▸ **ACTIVITY**
After reading the entries below, copy word for word the lines from the first through the line containing "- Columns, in", and stop there.

(Recorded data)

= = = = =

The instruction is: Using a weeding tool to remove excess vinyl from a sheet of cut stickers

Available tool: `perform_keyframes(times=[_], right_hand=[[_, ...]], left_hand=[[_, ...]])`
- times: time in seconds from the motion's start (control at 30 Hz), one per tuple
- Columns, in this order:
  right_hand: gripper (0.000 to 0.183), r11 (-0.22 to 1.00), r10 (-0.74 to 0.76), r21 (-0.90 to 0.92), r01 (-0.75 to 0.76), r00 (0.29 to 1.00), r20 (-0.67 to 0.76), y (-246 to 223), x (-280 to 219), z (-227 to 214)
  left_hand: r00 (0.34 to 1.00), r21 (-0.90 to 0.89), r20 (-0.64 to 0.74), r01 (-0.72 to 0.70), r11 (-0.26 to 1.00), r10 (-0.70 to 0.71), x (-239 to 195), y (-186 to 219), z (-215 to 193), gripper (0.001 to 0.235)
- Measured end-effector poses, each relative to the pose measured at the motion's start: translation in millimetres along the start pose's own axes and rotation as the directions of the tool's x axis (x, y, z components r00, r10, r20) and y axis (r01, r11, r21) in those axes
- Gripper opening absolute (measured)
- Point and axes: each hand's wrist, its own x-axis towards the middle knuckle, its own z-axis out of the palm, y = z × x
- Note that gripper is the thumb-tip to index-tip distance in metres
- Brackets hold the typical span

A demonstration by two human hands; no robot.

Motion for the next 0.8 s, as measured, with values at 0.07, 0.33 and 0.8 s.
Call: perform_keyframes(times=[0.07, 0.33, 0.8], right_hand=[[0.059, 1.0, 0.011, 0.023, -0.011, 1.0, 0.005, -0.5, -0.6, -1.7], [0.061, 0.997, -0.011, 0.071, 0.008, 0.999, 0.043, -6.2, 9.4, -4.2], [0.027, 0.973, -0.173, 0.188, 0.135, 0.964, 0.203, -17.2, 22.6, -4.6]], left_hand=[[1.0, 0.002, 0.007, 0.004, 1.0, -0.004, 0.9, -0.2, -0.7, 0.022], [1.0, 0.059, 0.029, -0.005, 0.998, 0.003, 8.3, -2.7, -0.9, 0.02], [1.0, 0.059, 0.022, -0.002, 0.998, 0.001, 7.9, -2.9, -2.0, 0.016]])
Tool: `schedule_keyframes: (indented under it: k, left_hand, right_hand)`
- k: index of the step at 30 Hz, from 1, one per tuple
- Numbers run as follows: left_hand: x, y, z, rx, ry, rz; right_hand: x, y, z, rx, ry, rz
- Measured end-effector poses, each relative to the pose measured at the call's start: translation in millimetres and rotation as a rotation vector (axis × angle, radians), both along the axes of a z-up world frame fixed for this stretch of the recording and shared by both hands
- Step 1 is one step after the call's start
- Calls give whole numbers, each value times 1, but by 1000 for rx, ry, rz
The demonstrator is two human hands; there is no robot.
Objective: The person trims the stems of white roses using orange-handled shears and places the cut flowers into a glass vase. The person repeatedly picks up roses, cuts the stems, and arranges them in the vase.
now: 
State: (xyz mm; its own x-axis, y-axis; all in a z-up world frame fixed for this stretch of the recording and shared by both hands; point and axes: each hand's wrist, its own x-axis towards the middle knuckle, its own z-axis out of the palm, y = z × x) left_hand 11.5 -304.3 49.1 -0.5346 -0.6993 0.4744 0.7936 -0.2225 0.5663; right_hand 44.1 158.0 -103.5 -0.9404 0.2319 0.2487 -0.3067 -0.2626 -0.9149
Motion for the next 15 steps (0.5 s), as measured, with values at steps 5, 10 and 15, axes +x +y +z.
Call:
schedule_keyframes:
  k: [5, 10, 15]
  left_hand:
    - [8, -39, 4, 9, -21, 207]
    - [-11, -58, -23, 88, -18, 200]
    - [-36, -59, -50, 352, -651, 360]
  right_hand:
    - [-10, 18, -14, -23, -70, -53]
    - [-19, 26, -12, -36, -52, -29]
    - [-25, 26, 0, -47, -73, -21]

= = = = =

▸ **EXPECTED ANSWER**
The instruction is: Using a weeding tool to remove excess vinyl from a sheet of cut stickers

Available tool: `perform_keyframes(times=[_], right_hand=[[_, ...]], left_hand=[[_, ...]])`
- times: time in seconds from the motion's start (control at 30 Hz), one per tuple
- Columns, in this order:

The exercise is finished and nothing remains.